Kiew diskutiert über UN-Mission in Ostukraine mit Moskau

Eine politische Lösung für die umkämpfte Ostukraine kann aus Sicht der Regierung in Kiew nicht ohne das ständige UN-Sicherheitsratsmitglied Russland gelingen. Das hat Außenminister Pawlo Klimkin eingeräumt. „Natürlich wäre Russland letztlich ein Teil der Diskussionen über die Mission. Das ist eine Form der Realität, der wir uns stellen müssen”, sagte er.

Ein Ende des Konflikts ist nicht absehbar Foto: APA (AFP)
Ein Ende des Konflikts ist nicht absehbar Foto: APA (AFP)

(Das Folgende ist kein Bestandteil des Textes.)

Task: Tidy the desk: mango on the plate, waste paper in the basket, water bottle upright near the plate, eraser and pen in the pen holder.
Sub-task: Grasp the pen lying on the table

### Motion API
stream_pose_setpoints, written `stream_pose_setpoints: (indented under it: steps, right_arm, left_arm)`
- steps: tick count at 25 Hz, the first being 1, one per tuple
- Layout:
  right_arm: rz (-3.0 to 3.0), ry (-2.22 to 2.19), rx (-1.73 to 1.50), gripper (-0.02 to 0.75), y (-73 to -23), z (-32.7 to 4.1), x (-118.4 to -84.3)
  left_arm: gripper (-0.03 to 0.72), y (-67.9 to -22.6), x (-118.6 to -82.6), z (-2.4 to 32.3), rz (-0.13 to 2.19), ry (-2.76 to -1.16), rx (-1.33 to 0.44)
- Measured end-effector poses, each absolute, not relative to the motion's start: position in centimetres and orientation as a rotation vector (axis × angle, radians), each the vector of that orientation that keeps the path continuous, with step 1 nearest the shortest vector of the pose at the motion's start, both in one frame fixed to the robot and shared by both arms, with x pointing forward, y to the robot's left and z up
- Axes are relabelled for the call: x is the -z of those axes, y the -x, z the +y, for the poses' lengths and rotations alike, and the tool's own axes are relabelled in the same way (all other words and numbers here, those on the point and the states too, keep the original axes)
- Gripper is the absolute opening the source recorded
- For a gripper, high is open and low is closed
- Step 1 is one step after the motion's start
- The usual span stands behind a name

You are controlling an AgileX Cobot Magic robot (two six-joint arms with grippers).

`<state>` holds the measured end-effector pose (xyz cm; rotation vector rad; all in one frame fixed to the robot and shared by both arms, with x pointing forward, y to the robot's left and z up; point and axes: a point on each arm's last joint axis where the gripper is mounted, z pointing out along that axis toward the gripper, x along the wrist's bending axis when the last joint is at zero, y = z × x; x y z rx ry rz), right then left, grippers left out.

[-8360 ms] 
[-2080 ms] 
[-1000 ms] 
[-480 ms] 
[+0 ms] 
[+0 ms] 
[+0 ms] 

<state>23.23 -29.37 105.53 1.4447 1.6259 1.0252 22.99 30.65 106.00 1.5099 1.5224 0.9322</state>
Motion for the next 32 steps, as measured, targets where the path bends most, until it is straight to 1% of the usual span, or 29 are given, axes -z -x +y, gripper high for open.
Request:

Klimkin forderte erneut eine internationale Friedensmission im Donbass. In der Konfliktregion dauern die Kämpfe zwischen ukrainischen Truppen und prorussischen Separatisten seit bald fünf Jahren an. Nach neuer Zählung der UN sind seitdem bis zu 13.000 Menschen getötet worden.

Eine Beteiligung russischer Soldaten etwa an einer UN-Blauhelm-Mission schloss Klimkin deutlich aus. „Russische Soldaten können kein Teil davon sein, weil Russland die Krim genommen hat und danach einen Teil des Donbass”, sagte Klimkin.

Eine internationale Mission müsse sowohl eine militärische Komponente als auch Polizei umfassen. Das sei notwendig, um „während einer Übergangsphase” Sicherheit vor Ort herzustellen sowie die Entwaffnung irregulärer Verbände durchzuführen. Ohne internationale Kontrolle sei ein echter Frieden nicht möglich.

In der umkämpften Ostukraine sind Mitarbeiter der Organisation für Sicherheit und Zusammenarbeit in Europa (OSZE) stationiert, um die Einhaltung des Friedensabkommens von Minsk zu überwachen.